WhatsApp is good for your health, new research claims

Previous studies found social media could have detrimental consequences for psychological wellbeing

Anthony Cuthbertson
Monday 01 July 2019 14:43 BST
Researchers at Check Point labelled the vulnerability 'FakesApp'
Researchers at Check Point labelled the vulnerability 'FakesApp'

WhatsApp and other social media apps may not be as bad for people's health as previously thought.

A new study by researchers at Edge Hill University found that spending time interacting with friends and family on WhatsApp is good for a person's psychological wellbeing.

People who spent more time on the popular messaging app reported higher levels of self-esteem and less feelings of loneliness.

"There's lots of debate about whether spending time on social media is bad for our well-being but we've found it might not be as bad as we think," said Dr Linda Kaye, a senior lecturer in psychology at Edge Hill University.
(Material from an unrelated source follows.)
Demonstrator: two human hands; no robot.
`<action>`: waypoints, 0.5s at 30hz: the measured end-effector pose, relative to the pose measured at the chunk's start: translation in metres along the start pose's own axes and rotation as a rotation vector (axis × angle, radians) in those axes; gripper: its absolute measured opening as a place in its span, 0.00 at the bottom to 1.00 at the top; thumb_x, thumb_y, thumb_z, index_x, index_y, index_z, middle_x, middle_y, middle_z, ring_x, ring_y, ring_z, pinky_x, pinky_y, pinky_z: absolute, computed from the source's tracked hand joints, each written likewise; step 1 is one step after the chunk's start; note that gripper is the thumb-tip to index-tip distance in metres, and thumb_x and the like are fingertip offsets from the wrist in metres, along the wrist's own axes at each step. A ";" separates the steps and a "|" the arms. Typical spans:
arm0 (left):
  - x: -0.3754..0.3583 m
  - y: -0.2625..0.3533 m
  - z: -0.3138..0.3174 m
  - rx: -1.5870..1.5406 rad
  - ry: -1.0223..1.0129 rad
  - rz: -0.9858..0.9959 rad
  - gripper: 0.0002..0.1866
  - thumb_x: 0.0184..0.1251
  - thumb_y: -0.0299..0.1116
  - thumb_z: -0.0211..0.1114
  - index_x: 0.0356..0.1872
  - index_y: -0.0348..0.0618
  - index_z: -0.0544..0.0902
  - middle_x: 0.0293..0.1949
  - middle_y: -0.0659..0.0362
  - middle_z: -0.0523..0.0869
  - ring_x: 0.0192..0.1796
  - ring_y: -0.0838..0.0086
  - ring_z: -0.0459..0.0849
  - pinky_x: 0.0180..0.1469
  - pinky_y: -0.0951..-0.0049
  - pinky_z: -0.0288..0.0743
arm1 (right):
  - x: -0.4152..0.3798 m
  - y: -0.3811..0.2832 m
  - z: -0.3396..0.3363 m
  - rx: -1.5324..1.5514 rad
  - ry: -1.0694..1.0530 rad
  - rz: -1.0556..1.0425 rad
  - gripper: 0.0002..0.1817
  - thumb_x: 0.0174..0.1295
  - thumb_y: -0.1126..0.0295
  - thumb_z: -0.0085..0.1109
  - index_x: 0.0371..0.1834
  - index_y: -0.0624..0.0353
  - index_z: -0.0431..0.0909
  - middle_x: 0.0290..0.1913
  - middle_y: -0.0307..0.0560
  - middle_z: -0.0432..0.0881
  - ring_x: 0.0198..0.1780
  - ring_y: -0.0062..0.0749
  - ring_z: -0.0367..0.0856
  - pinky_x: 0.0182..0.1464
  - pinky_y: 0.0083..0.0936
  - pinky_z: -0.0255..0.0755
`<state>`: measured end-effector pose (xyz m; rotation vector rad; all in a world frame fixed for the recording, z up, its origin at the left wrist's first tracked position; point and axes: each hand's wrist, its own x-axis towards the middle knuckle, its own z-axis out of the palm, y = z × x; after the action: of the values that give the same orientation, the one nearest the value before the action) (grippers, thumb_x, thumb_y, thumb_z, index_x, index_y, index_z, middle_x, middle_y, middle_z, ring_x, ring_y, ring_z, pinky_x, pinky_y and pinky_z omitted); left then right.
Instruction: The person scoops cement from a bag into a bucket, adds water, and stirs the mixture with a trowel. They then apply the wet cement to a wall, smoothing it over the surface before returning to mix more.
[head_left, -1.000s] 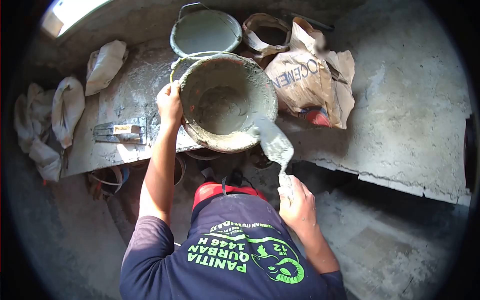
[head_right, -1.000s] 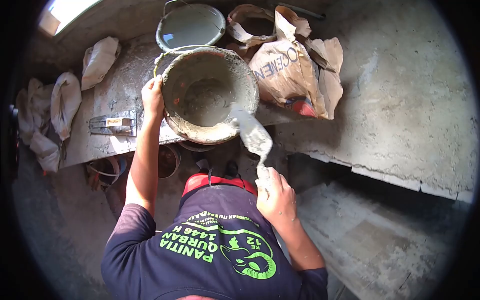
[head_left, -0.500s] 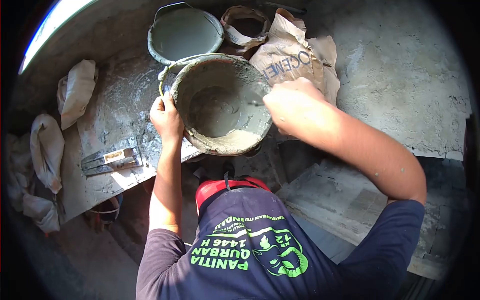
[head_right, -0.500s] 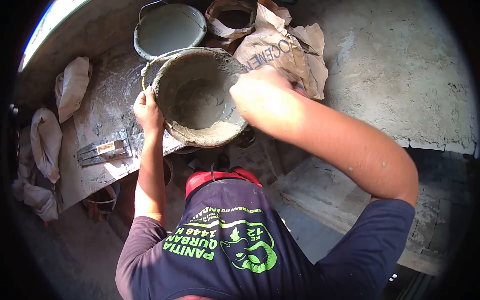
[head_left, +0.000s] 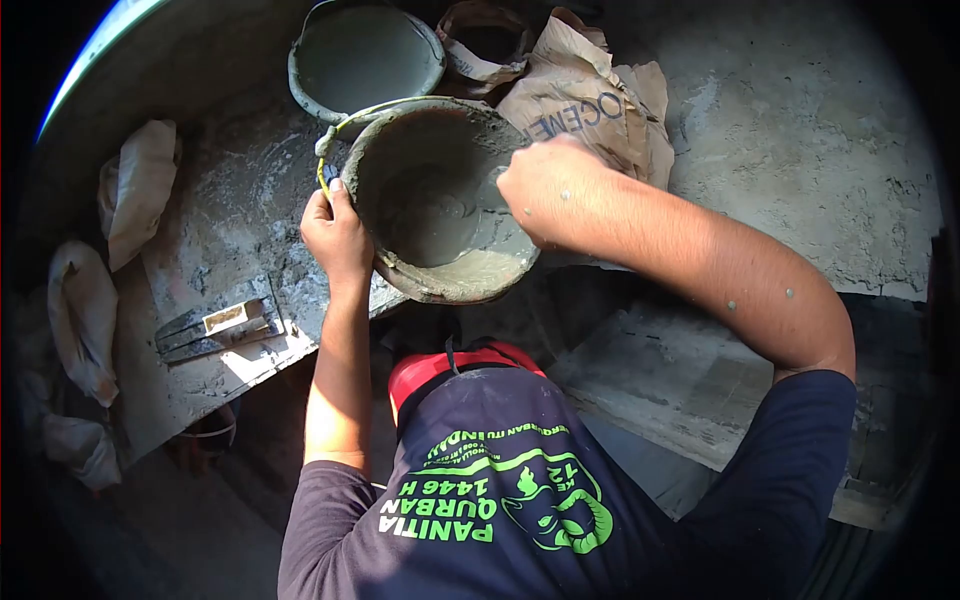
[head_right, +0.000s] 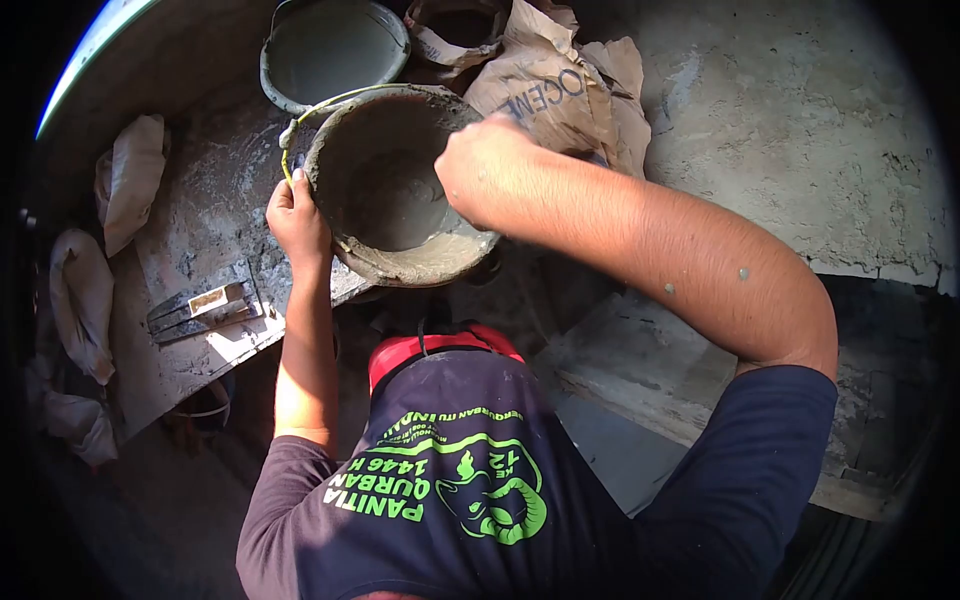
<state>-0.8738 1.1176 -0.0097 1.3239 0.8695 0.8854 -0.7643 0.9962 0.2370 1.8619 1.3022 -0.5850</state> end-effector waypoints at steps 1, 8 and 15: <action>0.000 0.001 -0.001 -0.013 0.010 -0.013 0.20 0.77 0.35 0.60 0.21 0.39 0.70 0.19 0.70 0.68 0.26 0.85 0.61 0.27 0.72 0.57 | -0.002 -0.005 0.006 -0.013 0.002 -0.037 0.12 0.52 0.68 0.69 0.38 0.61 0.89 0.40 0.56 0.90 0.45 0.45 0.91 0.48 0.40 0.83; 0.004 -0.005 0.001 -0.032 0.003 0.001 0.20 0.78 0.35 0.59 0.21 0.39 0.73 0.19 0.69 0.71 0.25 0.85 0.63 0.27 0.73 0.58 | 0.000 -0.021 -0.016 0.095 -0.164 -0.127 0.14 0.49 0.70 0.66 0.40 0.62 0.90 0.42 0.57 0.90 0.47 0.46 0.90 0.48 0.39 0.84; 0.000 0.001 -0.001 -0.032 0.012 0.015 0.21 0.78 0.35 0.59 0.21 0.38 0.75 0.19 0.68 0.73 0.25 0.85 0.65 0.27 0.74 0.60 | -0.022 -0.009 -0.006 0.147 0.092 0.006 0.12 0.51 0.71 0.65 0.39 0.62 0.88 0.39 0.57 0.89 0.43 0.47 0.90 0.44 0.41 0.84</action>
<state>-0.8748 1.1184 -0.0087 1.3002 0.8523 0.9157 -0.7814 0.9898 0.2537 2.0334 1.3440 -0.6126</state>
"The more time people spent on WhatsApp, the more this related to them feeling close to their friends and family and they perceived these relationships to be good quality."

Previous studies have found that social media can be detrimental to a person's mental health, particularly apps like Facebook, Instagram and Snapchat.

A 2016 study by the University of Copenhagen found Facebook use led to what researchers termed "Facebook envy" - the tendency to be jealous of other people's lives from viewing their posts on the social media platform.

A separate study by researchers at the University of Pensylvania, published in 2018, found a direct correlation between time spent on social media and increased levels of anxiety, depression and loneliness.

"Using less social media than you normally would leads to significant decreases in both depression and loneliness," said study author Melissa Hunt.

"These effects are particularly pronounced for folks who were more depressed when they came into the study."

(Getty Images

The latest research, which involved 200 social media users, suggested thatgroup conversations and individual chats could actually benefit people by offering social support.

"Specifically, the findings show how including factors relating to social bonding capital is highly pertinent within this field as a way of understanding how technology usage relates to psychological wellbeing," said Dr Kaye.

"It gives rise to the notion that social technology such as WhatsApp may stimulate existing relationships and opportunities for communication, thereby enhancing aspects of the users' positive wellbeing."